→ What you should do
Search the material for the string "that" and copy each line where it occurs.

=== Section Start ===

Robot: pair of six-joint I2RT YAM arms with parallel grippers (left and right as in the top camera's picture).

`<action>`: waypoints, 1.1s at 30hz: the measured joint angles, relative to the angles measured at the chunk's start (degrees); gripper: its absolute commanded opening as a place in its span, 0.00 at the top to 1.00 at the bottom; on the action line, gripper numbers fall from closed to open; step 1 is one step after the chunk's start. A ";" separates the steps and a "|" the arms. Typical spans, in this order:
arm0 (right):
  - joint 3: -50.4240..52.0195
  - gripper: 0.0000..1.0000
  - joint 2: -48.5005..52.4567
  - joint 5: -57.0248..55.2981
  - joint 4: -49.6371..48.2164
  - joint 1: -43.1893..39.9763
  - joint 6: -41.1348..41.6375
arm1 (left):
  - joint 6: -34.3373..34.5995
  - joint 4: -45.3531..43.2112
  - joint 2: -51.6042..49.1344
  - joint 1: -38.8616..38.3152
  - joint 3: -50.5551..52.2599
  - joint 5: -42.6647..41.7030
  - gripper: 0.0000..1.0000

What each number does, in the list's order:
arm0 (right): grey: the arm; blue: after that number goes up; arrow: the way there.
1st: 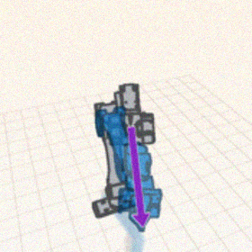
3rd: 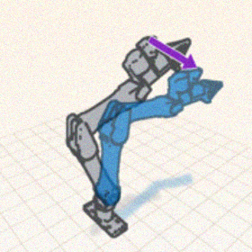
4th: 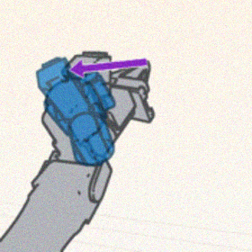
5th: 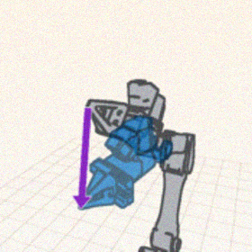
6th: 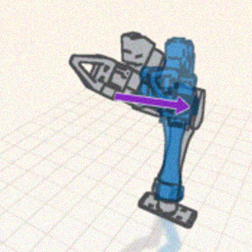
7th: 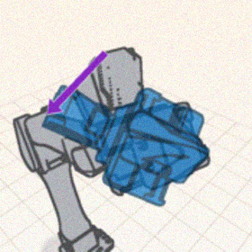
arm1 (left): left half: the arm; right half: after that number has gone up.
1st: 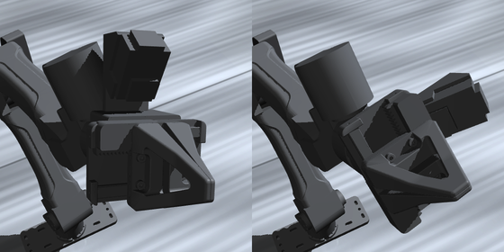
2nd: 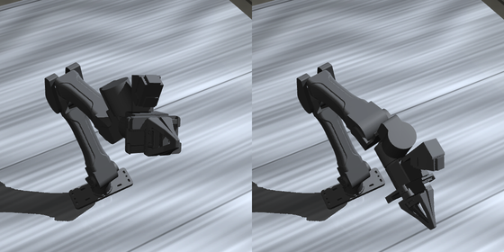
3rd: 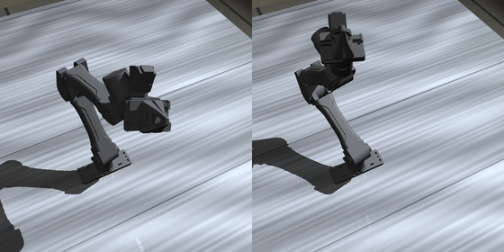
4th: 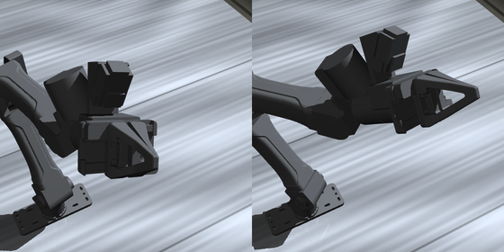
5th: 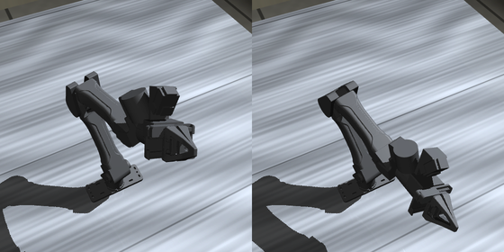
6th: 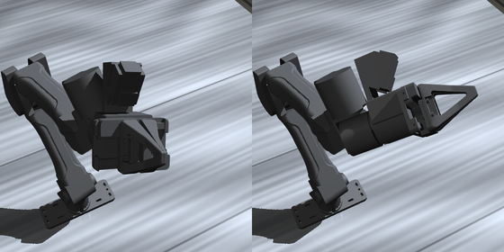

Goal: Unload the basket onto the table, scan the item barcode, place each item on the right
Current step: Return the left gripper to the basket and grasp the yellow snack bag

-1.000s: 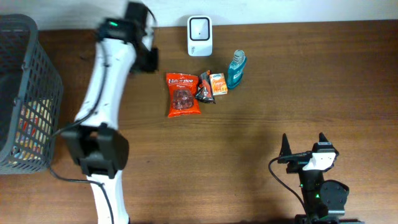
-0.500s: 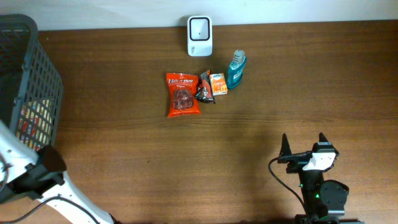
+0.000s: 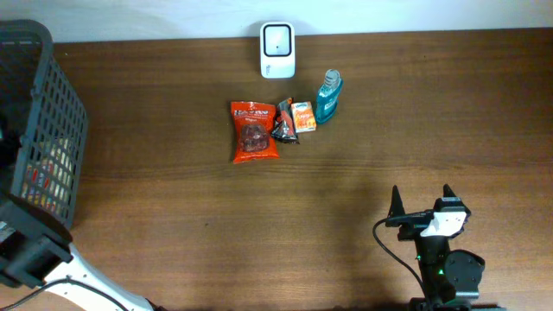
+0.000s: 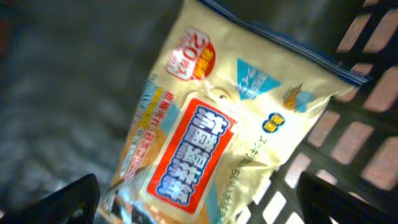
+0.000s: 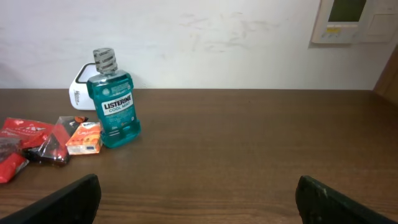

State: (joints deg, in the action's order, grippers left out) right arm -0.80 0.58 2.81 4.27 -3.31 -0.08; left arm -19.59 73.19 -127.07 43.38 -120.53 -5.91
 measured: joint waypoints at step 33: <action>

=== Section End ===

→ Answer for this exercise
arm0 (right): grey: the arm; blue: after that number goes up; arrow: the way there.
arm1 (left): left half: the arm; right half: after that number has gone up.

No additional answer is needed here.